An Illinois Central Railroad truck trailer is chained to a flatbed railcar after being loaded with a shipment of lard in April 1960 from Wilson & Co. in Cedar Rapids. The first outbound “piggyback” shipment from Cedar Rapids was destined for the Caribbean. (Gazette archives)

The idea for piggybacking — hauling truck trailers on flatbed train cars — might have been spawned in the late 1800s with the circus trains that crisscrossed the country. Some of the flatbed cars on those trains carried circus vehicles “piggyback” style.

On the Great Lakes, ferries had been carrying whole trains from port to port for years when, in the early 1950s, railroads and the trucking industry warily entered into a “multimillion-dollar experiment called Operation Piggyback,” according to a United Press wire story.

The semi-trailers were loaded with cargo, then put on rail flatcars and carried long distances by railroads.

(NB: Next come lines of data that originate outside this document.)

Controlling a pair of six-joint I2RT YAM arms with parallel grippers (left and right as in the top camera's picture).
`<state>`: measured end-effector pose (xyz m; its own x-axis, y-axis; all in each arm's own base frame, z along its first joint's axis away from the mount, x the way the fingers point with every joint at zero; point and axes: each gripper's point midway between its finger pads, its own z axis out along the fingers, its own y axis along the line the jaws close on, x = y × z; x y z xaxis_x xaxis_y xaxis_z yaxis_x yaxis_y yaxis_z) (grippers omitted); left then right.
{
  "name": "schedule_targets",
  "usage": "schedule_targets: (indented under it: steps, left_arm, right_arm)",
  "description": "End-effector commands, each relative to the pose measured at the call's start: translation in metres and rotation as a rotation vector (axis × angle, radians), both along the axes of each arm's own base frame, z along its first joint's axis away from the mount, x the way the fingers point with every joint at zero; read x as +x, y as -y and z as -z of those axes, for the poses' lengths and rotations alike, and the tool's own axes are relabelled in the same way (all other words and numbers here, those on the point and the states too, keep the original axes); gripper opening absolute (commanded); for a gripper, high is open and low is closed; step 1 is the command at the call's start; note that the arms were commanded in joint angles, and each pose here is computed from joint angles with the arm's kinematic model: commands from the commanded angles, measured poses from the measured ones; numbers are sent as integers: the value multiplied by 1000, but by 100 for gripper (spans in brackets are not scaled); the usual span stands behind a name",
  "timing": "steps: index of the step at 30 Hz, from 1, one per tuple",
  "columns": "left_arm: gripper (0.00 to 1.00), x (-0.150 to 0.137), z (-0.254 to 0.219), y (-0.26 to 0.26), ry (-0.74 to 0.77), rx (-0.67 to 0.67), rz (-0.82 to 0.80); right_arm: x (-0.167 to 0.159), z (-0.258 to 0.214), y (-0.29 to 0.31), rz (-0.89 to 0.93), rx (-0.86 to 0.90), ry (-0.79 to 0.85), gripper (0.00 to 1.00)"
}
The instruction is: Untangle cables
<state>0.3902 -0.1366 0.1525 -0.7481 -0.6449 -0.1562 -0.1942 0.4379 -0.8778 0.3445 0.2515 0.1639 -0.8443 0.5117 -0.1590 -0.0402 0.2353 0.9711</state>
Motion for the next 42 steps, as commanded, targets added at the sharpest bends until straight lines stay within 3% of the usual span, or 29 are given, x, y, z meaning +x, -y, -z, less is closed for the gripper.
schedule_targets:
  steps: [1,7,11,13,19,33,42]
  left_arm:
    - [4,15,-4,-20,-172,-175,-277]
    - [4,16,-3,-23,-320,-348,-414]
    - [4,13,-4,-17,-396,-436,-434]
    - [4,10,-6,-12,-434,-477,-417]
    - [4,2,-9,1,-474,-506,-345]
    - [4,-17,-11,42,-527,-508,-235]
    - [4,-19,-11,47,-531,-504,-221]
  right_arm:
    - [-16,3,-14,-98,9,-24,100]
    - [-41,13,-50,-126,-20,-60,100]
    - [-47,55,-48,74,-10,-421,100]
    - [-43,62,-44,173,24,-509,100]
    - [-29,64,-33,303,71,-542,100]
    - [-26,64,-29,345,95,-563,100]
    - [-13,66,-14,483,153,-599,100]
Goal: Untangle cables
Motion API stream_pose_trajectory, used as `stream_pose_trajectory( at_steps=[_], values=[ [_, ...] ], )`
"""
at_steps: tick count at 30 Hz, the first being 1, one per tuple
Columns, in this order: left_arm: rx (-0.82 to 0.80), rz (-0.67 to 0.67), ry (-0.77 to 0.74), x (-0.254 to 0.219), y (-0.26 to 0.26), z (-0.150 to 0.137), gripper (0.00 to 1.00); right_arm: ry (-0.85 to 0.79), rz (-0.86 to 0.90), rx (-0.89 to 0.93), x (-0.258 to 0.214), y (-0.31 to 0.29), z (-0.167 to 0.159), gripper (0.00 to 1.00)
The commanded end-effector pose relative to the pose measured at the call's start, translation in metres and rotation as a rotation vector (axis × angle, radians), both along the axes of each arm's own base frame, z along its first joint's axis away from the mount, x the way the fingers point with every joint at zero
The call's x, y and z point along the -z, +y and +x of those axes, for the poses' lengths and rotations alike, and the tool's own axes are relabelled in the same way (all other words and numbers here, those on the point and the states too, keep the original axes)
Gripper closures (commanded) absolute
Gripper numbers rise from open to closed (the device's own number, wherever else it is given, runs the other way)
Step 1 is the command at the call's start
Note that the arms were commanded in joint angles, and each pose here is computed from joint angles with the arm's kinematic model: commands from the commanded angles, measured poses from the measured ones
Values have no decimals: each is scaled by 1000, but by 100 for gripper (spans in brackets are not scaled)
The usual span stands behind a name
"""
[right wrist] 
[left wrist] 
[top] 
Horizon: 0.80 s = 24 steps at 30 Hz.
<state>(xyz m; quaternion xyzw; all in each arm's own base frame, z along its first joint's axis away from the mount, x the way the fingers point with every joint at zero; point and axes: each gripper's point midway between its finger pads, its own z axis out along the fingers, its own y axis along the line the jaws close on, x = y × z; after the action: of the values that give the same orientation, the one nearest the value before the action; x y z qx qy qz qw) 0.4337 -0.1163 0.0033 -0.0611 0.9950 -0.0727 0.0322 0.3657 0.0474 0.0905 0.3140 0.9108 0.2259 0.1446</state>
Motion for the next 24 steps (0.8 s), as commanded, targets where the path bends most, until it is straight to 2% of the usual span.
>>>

“At Kansas City, for instance, a truck-tractor backs a trailer loaded with cargo onto a special ramp of the Missouri-Kansas-Texas Railroad,” the story reported. “The driver eases the trailer into position on a flatcar, unhitches it and drives off in his cab. In Oklahoma City next day, another driver backs his cab onto a ramp, picks up the trailer and hauls it away to provide a rush job of door-to-door delivery.”

The same news story pointed out that the president of the American Federation of Labor Teamsters, Dave Beck, who was Jimmy Hoffa’s predecessor, had mixed feelings about piggybacking, as did his union.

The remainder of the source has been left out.